The minor scale is commonly thought of as the major mode’s moodier, darker brother. As you learned from the article on Church Modes, what’s the easiest way to make the major scale darker? Just rotate through its pitches so that its root shifts up by a few fifths. As it turns out, the natural minor scale is the same series of notes as the Aeolian mode.
When composers started using tonality instead of modality – that is, a shift away from counterpoint using modes and toward a style of music revolving around scales and keys – the Aeolian mode brought some problems with it. The biggest of these problems was that composers liked the confidence of the resolution between scale degrees seven and one. That key-defining half-step pull was missing between the G and A. The rules of counterpoint and harmony that had developed until that point mandated that to reach a conclusion on the tonic pitch (the root of the scale), it had to be approached by half step from below and by whole step from above. The minor scale wasn’t compatible with that mandate, so they changed it. By raising the seventh scale degree, and in doing so leaving the key signature, composers gave birth to the harmonic minor scale.
This, however, left a huge gap between scale degrees six and seven.
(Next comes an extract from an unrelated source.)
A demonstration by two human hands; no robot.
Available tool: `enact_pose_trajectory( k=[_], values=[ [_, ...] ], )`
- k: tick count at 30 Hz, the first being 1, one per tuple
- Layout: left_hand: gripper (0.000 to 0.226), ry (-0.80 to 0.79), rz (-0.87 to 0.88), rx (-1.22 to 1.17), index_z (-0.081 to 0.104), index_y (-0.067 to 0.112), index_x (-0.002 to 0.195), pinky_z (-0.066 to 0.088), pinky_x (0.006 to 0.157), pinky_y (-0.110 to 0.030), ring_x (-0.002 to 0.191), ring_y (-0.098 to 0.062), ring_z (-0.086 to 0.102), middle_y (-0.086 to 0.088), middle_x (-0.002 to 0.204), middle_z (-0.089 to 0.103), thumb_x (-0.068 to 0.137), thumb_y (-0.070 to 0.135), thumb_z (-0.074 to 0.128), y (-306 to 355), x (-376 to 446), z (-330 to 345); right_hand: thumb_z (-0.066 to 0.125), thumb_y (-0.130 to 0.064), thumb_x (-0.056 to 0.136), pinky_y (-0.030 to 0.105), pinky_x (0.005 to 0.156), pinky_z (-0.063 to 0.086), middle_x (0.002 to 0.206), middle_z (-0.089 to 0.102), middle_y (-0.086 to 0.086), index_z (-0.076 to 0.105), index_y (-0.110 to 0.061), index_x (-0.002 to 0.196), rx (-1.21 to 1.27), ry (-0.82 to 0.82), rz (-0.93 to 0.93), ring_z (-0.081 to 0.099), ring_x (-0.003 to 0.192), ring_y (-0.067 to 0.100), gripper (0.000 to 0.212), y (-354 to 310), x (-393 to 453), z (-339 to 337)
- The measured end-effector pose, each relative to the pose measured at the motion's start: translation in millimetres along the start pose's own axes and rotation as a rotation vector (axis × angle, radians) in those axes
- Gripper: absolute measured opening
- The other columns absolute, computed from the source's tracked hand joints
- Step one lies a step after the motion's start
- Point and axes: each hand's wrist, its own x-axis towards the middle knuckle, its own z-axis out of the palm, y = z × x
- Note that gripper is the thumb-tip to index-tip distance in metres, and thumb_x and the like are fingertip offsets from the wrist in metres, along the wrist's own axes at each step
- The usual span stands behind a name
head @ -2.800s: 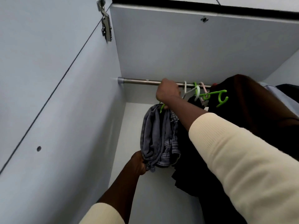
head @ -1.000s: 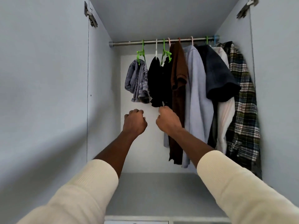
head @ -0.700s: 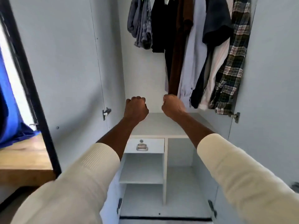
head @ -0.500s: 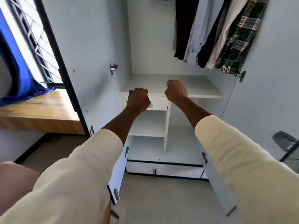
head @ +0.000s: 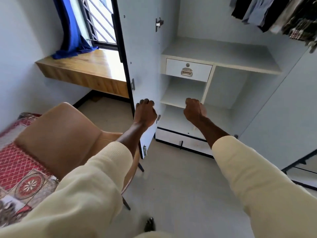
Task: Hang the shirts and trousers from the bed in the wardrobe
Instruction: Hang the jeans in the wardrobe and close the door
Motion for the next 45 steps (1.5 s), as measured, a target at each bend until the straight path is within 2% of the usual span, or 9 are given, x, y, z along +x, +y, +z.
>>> enact_pose_trajectory(
  k=[7, 15, 18, 21, 25, 30, 35, 39, 45],
  values=[
    [0.021, 0.266, -0.303, -0.289, 0.060, 0.002, 0.108, 0.043, 0.089, -0.039, 0.105, -0.034, 0.056, -0.018, 0.108, 0.063, 0.090, 0.010, 0.050, -83, 32, -73, 0.042, 0.003, 0.084, 0.030, 0.069, 0.041, 0.095, 0.065, 0.016, 0.059, -0.005, 0.091, 0.048, 0.023, -0.156, 0.062, 0.087, 0.035, 0.020, -84, 6, 10],
    [0.048, 0.025, -0.284, -0.882, 0.034, 0.004, 0.149, 0.033, 0.104, -0.013, 0.134, -0.018, 0.042, -0.007, 0.145, 0.046, 0.102, 0.008, 0.041, -108, 158, -154, 0.042, -0.024, 0.103, 0.039, 0.096, 0.043, 0.132, 0.057, 0.016, 0.047, -0.008, 0.137, 0.167, 0.128, -0.311, 0.055, 0.119, 0.035, 0.038, -197, 79, -24],
    [0.052, -0.078, -0.215, -0.998, 0.024, 0.006, 0.153, 0.024, 0.116, -0.029, 0.144, -0.024, 0.032, -0.014, 0.156, 0.032, 0.103, 0.003, 0.037, -104, 185, -174, 0.043, -0.025, 0.103, 0.043, 0.102, 0.042, 0.137, 0.053, 0.016, 0.041, -0.008, 0.142, 0.225, 0.163, -0.361, 0.053, 0.123, 0.035, 0.043, -225, 104, -32],
    [0.045, -0.119, -0.187, -1.074, 0.038, 0.004, 0.146, 0.029, 0.115, -0.035, 0.131, -0.023, 0.047, -0.012, 0.143, 0.049, 0.102, 0.003, 0.038, -100, 196, -175, 0.040, -0.025, 0.103, 0.043, 0.104, 0.041, 0.140, 0.051, 0.016, 0.040, -0.008, 0.143, 0.239, 0.187, -0.360, 0.052, 0.125, 0.034, 0.043, -236, 120, -36],
    [0.024, -0.026, -0.164, -1.057, 0.069, 0.013, 0.099, 0.047, 0.098, -0.051, 0.087, -0.020, 0.062, -0.005, 0.090, 0.067, 0.097, 0.021, 0.047, -106, 205, -157, 0.038, -0.025, 0.105, 0.041, 0.102, 0.041, 0.139, 0.052, 0.017, 0.042, -0.007, 0.143, 0.250, 0.200, -0.355, 0.052, 0.124, 0.034, 0.042, -238, 130, -35],
    [0.028, 0.118, -0.110, -0.832, 0.064, 0.011, 0.087, 0.037, 0.055, -0.018, 0.050, 0.003, 0.050, 0.010, 0.064, 0.054, 0.103, 0.022, 0.045, -91, 201, -148, 0.032, -0.031, 0.106, 0.039, 0.090, 0.044, 0.128, 0.058, 0.017, 0.050, -0.007, 0.132, 0.316, 0.276, -0.351, 0.055, 0.113, 0.035, 0.039, -233, 134, -32],
    [0.024, 0.148, -0.030, -0.832, 0.066, 0.010, 0.090, 0.041, 0.056, -0.007, 0.055, 0.009, 0.060, 0.005, 0.073, 0.067, 0.102, 0.019, 0.048, -60, 196, -133, 0.032, -0.041, 0.105, 0.028, 0.076, 0.040, 0.113, 0.065, 0.010, 0.056, -0.010, 0.116, 0.445, 0.421, -0.362, 0.060, 0.097, 0.024, 0.041, -216, 131, -46],
    [0.024, 0.086, 0.072, -0.916, 0.068, 0.005, 0.092, 0.059, 0.072, -0.031, 0.071, -0.016, 0.072, -0.005, 0.079, 0.073, 0.101, 0.018, 0.051, -32, 197, -113, 0.037, -0.048, 0.102, 0.032, 0.078, 0.051, 0.110, 0.066, 0.005, 0.055, -0.014, 0.115, 0.504, 0.539, -0.303, 0.063, 0.092, 0.018, 0.041, -191, 135, -59],
    [0.023, -0.008, 0.119, -0.952, 0.065, 0.018, 0.079, 0.055, 0.070, -0.035, 0.065, -0.023, 0.066, -0.008, 0.072, 0.069, 0.098, 0.016, 0.053, 50, 211, -80, 0.038, -0.037, 0.105, 0.030, 0.077, 0.043, 0.104, 0.064, 0.006, 0.055, -0.012, 0.112, 0.524, 0.577, -0.227, 0.059, 0.092, 0.022, 0.030, -112, 150, -90]
  ],
)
This augmented second was intolerable in melodies, which required smooth stepwise passage between pitches. A jump like that where there should have been a step was unacceptable. The solution was to raise the sixth scale degree, as well, so that passage upward from the fifth scale degree to the first was just a series of perfectly normal whole steps. This created the melodic minor scale, used only in upward motion. (The descending melodic minor scale is the same as the natural minor scale.)
Interestingly, this melodic minor differs from the major scale only by one note: the third scale degree. That one pitch is sufficient to anchor the tonality of any composition because the raised sixth and seventh scale degrees are only used for resolutions upward from the fifth scale degree to the first.